"Content Analysis of Digital Text with Special Focus on Named Entity Recognition and Linking"

by Dr Ahmed Hamdi, La Rochelle University

Update: the event has now finished (May, 19 2022).

Abstract

Digital humanity institutions are steadily contributing an increasing amount of digital documents (either born-digital or digitised). Billions of digital documents are usually scanned and archived as images which represent a substantial resource for natural language processing (NLP) tasks. The analysis of digital documents requires therefore text extraction using optical character recognition (OCR) systems. Several studies have shown that named entities (NEs) are strongly used to index documents since they are the first point of entry in a search system for document retrieval. For this reason, NEs can be given a higher semantic value than other words.
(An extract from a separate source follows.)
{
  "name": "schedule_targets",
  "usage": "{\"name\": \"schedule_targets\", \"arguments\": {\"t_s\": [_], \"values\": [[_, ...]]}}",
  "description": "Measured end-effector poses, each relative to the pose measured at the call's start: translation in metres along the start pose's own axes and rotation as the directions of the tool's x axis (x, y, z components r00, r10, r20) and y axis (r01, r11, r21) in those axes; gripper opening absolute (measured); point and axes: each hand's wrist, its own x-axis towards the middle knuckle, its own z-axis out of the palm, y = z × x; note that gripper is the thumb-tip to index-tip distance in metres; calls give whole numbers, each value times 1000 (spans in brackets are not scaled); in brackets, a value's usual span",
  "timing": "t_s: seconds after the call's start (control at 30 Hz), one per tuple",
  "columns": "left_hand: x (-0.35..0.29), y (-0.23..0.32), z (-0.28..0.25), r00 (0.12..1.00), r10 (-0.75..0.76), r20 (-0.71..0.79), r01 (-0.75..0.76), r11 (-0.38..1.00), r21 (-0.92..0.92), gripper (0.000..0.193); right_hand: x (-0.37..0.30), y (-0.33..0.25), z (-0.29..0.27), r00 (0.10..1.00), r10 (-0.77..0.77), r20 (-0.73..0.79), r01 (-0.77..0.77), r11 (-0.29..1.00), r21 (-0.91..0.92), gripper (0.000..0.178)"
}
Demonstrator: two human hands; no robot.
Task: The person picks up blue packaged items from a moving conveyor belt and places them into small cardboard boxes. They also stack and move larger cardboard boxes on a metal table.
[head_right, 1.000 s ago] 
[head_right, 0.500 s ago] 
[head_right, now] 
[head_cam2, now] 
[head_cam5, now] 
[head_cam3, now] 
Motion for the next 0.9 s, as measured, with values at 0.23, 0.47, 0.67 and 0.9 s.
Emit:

In order to improve the quality of user searches in a system, it is thus necessary to ensure the quality of these particular terms. However, most of the digital documents are indexed through their OCRed version which includes numerous errors that may hinder access to them. In my talk, I will speak about the named entity recognition (NER) and entity linking (EL) of digital text, the impact of OCR errors on NER and EL systems performances as well as existing strategies and solutions to deal with OCR noise.

Speaker’s bio

Ahmed Hamdi is a lecturer-researcher at the L3i laboratory, La Rochelle University, France. He received his PhD from the Aix-Marseille University, France. He is well known for his work in automatic language processing, information extraction and document analysis. He has published in top conferences such as SIGIR and CONLL. He has been working on different projects related to digital humanities such as NewsEye where he used different machine learning techniques to process historic newspapers.